Weil damit auch der Blick auf das gesellschaftliche Ganze immer mehr verloren gegangen ist, wird bei den Diskussionen über die »Work-Life-Balance« gerne ausgeblendet, dass die Mehrheit der Menschen innerhalb des Systems der Arbeit ohnehin kaum ernsthafte Wahlmöglichkeiten besitzt. Sie können sich keine als sinnvoll empfundene Tätigkeit aussuchen und auch nicht auf eine sogenannte Kar­riere verzichten, um mehr Zeit für sich haben, sondern müssen sich schlicht mit den miesen Jobs an der Supermarktkasse, in der Putzkolonne oder beim Paketdienst ­abfinden und überlange Arbeitszeiten hinnehmen, wenn sie überhaupt über die Runden kommen ­wollen.

Momentan hilft ihnen zwar ein wenig, dass in den kapitalistischen Zentren die Nachfrage nach Arbeitskräften sehr hoch ist, so dass sie leichter zwischen verschiedenen schlechten und etwas weniger schlechten Stellen wählen können. Doch erstens wird diese Konjunktur eher früher als später zu Ende gehen. Zweitens lässt sich der Arbeitskräftemangel im prekären Sektor leicht durch weitere Einwanderung abmildern. Und drittens schließlich frisst derzeit die Inflation die relativen Lohnsteigerungen schnell wieder auf.

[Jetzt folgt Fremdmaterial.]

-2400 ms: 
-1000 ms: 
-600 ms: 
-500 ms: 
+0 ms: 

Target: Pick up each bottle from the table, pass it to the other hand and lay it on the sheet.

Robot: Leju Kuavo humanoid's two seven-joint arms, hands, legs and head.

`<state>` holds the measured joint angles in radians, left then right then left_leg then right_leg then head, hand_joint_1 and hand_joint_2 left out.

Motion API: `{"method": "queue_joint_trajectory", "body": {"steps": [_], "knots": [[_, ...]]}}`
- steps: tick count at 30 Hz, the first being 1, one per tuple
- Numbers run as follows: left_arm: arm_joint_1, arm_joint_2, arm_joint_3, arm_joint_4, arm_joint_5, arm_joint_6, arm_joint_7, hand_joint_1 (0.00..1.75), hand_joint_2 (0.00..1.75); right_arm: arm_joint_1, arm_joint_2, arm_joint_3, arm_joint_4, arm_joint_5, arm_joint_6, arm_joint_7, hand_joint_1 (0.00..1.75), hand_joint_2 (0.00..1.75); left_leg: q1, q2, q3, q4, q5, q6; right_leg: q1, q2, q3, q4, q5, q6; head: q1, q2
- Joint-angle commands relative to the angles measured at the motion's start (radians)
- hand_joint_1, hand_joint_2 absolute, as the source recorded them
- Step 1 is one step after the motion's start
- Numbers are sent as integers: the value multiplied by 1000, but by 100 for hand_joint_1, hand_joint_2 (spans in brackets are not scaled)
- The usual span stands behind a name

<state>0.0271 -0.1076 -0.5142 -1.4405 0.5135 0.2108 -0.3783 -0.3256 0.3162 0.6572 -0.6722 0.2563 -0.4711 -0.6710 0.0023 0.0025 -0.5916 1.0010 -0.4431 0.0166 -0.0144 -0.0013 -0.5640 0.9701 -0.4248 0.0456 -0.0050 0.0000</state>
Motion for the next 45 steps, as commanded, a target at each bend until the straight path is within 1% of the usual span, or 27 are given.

Allerdings haben der relative Arbeitskräftemangel und die nachlassende Arbeitsmotivation in den westlichen Ländern auch demographische Gründe. Da die Babyboomer nach und nach in Rente gehen, werden zumindest im qualifizierten Segment derzeit mehr Arbeitsplätze frei, als durch ­jüngere Fachkräfte besetzt werden können. Eine unternehmerisch clevere ­Lösung für dieses Problem wird derzeit in Großbritannien ausprobiert. Dort begann Anfang Juni ein großangelegtes Pilotprojekt zur Einführung der Viertagewoche in 70 Unternehmen von der großen Bank bis hin zum Fish-and-Chips-Restaurant. Die Idee stammt von dem Finanz- und Immobilien­unternehmer Andrew Barnes, der die NGO »4 Day Week Global« gegründet hat. Er ist überzeugt, dass die Menschen in vier Tagen genauso produktiv sein können wie in fünf Tagen, weil sie dann motivierter und ausgeruhter sind. Deshalb soll die Bezahlung gleich bleiben, doch müssen sich die Mitarbeiter und Mitarbeiterinnen auch dazu verpflichten, in der reduzierten Zeit das Gleiche zu leisten wie vorher.

In dem britischen Pilotprojekt, das wissenschaftlich begleitet wird, soll nun untersucht werden, ob diese Rechnung tatsächlich aufgeht. Sollte das der Fall sein, ist klar, wohin es führen wird, wenn das Modell sich durchsetzt: Nach und nach könnte der neue Produktivitätsstandard, der auf einer weiteren Intensivierung und Verdichtung der Arbeit beruht, verallgemeinert werden, während die Löhne, anderslautenden Versprechen zum Trotz, sukzessive sinken dürften, etwa durch mangelnde Anpassung an die Inflation.

Das Konzept von 4 Day Week Global bedeutet daher das genaue Gegenteil des emanzipatorischen Fortschritts, den es verspricht. Es stellt keine Befreiung vom Arbeits- und Leistungsdiktat dar, sondern verschärft dieses vielmehr. Etwas ganz anderes ist die Forderung nach einer radikalen Arbeitszeitverkürzung, wie sie etwa die 4-Stunden-Liga erhebt, ein 2016 gegründetes Bündnis, das sich für den 4-Stunden-Tag einsetzt. Ihr geht es darum, die Lohnarbeit zurückzudrängen, um mehr Zeit für ein gutes Leben zu haben, für eine geschlechtergerechte Neuverteilung von Sorgetätigkeiten und um dem Raubbau an der Natur ein Ende zu setzen. Sie zielt also nicht auf eine neue Produktivitätsrevolution, sondern auf den Bruch mit der kapitalistischen Effizienz- und Leistungslogik. Der Boomer-Generation mag diese Arbeitskritik wie das Gespenst ihrer eigenen Jugend vorkommen. Tatsächlich jedoch ist sie aktueller denn je.